▶
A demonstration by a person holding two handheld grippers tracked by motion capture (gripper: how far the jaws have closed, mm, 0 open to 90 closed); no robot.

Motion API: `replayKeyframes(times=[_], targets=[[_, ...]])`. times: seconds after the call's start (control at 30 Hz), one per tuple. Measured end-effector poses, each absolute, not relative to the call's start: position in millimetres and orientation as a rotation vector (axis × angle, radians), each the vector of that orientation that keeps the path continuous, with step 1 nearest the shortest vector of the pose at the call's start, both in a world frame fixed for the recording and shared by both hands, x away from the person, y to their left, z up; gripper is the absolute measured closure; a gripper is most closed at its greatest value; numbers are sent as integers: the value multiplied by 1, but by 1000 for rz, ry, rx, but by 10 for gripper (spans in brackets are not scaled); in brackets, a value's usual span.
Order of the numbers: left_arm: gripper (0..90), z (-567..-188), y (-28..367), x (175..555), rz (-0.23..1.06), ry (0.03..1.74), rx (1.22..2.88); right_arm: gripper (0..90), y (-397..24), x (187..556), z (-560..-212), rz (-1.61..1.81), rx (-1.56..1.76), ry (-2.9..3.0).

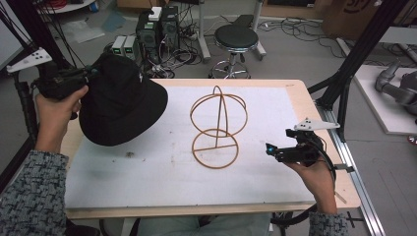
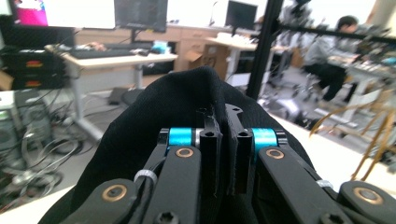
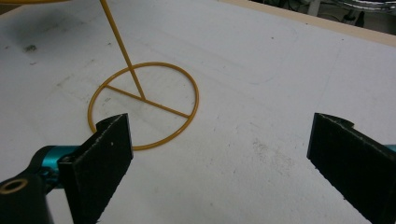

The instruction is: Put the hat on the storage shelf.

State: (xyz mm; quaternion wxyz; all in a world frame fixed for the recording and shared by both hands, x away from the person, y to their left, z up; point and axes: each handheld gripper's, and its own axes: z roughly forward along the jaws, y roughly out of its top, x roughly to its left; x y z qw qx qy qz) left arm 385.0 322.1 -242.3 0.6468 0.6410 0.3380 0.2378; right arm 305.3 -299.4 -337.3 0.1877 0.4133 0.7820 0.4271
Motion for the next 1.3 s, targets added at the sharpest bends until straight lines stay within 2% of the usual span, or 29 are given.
replayKeyframes(times=[0.4, 0.9, 1.3], targets=[[858, -215, 307, 394, 360, 649, 1362, 65, -304, 304, -338, 1202, 1172, 2194], [858, -198, 280, 403, 258, 603, 1309, 65, -304, 306, -339, 1209, 1168, 2200], [858, -200, 234, 414, 138, 555, 1298, 65, -302, 306, -339, 1209, 1161, 2210]])
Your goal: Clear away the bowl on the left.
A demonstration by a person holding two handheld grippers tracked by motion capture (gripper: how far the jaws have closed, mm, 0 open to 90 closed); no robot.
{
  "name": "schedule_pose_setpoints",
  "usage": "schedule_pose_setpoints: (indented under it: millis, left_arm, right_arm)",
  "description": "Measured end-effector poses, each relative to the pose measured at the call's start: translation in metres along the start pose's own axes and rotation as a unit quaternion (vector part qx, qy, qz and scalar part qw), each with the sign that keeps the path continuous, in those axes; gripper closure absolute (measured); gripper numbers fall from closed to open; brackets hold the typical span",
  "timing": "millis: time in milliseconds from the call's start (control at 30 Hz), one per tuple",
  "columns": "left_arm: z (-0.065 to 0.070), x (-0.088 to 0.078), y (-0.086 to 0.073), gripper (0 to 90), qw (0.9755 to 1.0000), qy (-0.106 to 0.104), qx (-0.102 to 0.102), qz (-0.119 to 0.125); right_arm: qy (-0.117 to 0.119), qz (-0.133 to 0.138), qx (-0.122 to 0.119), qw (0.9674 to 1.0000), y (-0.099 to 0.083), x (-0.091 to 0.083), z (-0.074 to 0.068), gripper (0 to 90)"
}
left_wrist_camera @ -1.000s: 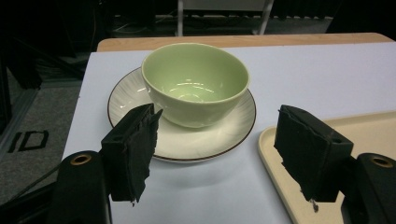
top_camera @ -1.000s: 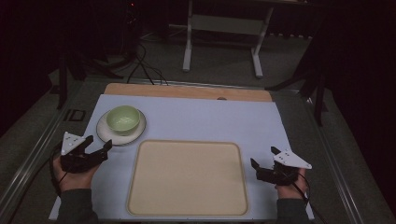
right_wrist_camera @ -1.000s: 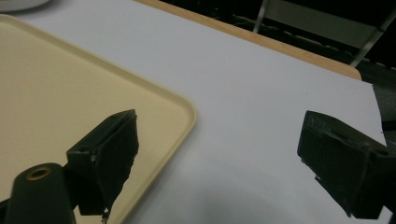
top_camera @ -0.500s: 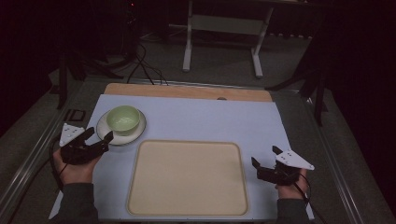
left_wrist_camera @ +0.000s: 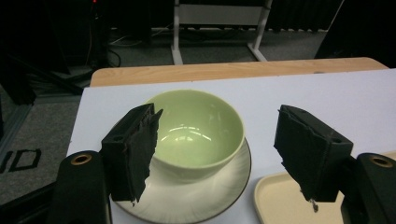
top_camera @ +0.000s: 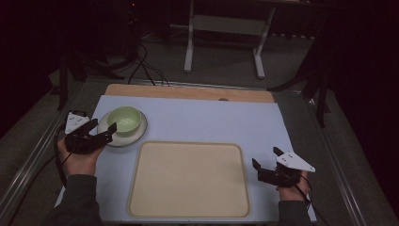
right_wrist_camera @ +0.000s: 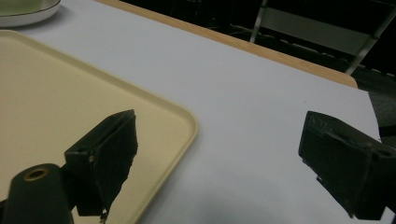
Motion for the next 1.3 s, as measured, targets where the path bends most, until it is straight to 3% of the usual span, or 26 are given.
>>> schedule_pose_setpoints:
  millis: [633, 800, 1300]
  left_arm:
    - [-0.013, 0.029, 0.009, 31.9, 0.9997, 0.008, -0.021, -0.007]
    - [-0.014, 0.039, 0.006, 31.9, 0.9996, 0.012, -0.016, -0.020]
    - [-0.018, 0.059, 0.006, 32.8, 0.9990, 0.020, -0.024, -0.030]
  right_arm:
    - [-0.002, 0.003, -0.001, 1.0000, 0.001, 0.000, 0.001, 11.2]
    - [-0.001, 0.004, 0.000, 1.0000, 0.001, -0.001, 0.001, 11.2]
    - [-0.002, 0.006, -0.001, 1.0000, 0.001, -0.001, 0.001, 11.2]
Point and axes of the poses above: each handheld gripper's, and its own axes: x roughly forward along the jaws, y roughly out of its top, z roughly to its right, the point moved 9 cm from there along x, roughly forward along the jaws, and after that the axes turned 7 degrees about -z, right-handed, at the moved point
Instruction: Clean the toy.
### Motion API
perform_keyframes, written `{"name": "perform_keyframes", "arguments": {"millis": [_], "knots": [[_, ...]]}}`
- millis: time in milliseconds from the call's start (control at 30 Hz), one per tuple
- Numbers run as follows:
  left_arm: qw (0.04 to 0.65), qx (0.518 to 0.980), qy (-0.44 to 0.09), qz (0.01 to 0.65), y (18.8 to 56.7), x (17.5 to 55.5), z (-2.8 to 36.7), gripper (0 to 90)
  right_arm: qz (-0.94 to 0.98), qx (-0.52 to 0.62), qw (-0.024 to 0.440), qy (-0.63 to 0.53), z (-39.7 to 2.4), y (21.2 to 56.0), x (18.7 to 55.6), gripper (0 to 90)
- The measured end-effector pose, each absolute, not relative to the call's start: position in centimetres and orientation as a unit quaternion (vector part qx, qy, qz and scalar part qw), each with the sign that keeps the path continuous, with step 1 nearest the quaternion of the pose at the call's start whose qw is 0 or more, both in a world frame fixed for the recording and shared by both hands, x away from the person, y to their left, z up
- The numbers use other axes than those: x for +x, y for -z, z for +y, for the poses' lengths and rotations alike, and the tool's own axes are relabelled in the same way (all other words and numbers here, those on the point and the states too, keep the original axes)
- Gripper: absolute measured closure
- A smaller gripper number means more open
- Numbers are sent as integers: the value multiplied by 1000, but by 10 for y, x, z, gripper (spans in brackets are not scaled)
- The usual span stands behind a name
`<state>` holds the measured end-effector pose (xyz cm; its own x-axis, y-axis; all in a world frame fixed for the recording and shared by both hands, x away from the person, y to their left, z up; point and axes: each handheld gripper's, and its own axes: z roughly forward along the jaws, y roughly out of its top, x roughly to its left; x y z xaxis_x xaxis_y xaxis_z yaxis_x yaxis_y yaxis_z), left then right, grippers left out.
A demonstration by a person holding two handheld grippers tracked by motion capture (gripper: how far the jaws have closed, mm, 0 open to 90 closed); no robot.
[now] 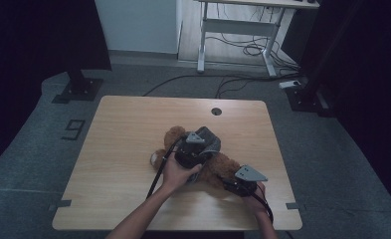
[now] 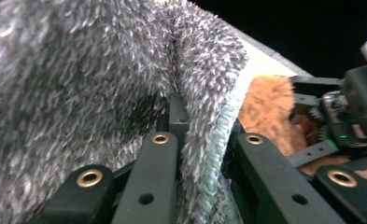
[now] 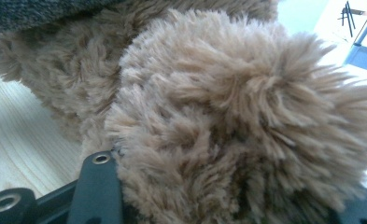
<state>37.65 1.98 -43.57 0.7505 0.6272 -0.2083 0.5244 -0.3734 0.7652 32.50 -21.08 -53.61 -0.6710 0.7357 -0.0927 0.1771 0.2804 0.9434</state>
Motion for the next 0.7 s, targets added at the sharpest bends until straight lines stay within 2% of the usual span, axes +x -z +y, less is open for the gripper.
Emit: {"name": "perform_keyframes", "arguments": {"millis": [100, 167, 233, 433, 700], "knots": [[429, 820, -59, 375, 441, 386, 38, 821, 754, 302, 271, -517, -211, 536, 325, 455], [453, 794, -10, 404, 448, 396, 66, 824, 754, 298, 272, -518, -210, 536, 325, 455], [461, 787, -5, 411, 449, 398, 75, 825, 754, 298, 272, -518, -209, 536, 325, 455], [467, 762, -28, 449, 450, 400, 125, 824, 754, 298, 272, -518, -210, 536, 325, 455], [432, 770, -61, 465, 465, 398, 149, 818, 755, 291, 268, -523, -213, 537, 326, 450]]}}
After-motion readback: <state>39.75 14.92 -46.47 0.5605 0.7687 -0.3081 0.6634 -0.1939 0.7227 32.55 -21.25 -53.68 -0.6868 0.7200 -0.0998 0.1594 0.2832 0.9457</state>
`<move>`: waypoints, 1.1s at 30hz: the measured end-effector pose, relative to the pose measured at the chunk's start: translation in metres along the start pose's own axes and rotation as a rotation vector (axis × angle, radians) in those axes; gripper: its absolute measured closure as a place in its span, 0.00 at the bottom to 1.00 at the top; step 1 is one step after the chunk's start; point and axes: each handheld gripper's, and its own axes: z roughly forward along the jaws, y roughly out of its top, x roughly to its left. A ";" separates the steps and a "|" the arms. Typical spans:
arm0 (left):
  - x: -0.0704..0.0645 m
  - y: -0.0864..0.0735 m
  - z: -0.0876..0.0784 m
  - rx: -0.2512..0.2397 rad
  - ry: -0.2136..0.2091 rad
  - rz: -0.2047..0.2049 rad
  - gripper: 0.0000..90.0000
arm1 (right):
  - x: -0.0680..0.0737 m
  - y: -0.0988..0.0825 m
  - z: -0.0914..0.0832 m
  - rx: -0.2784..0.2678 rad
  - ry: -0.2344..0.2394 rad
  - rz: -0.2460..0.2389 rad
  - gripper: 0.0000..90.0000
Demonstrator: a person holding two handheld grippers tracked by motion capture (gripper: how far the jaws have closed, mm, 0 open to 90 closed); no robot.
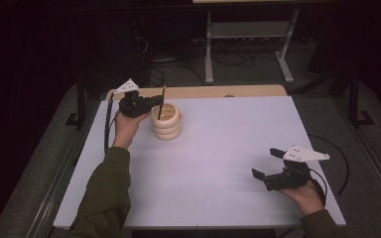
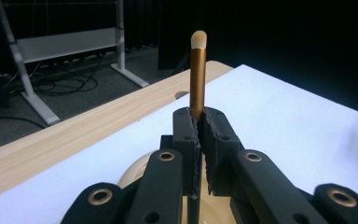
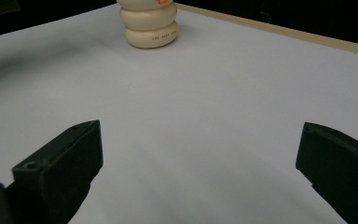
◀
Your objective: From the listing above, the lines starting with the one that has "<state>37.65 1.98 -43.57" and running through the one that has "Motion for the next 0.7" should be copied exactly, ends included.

Output for this exercise:
<state>37.65 1.98 -43.57 0.7505 0.6272 -0.2083 0.5244 -0.3734 0.7652 32.50 -21.08 -53.61 -0.6710 0.7357 -0.0927 0.1771 0.2804 0.9434</state>
Motion for the next 0.7 s, targets added at the sharpest bends until straight lines stay within 2% of the usual span, axes +x -z +y, less is open for the gripper.

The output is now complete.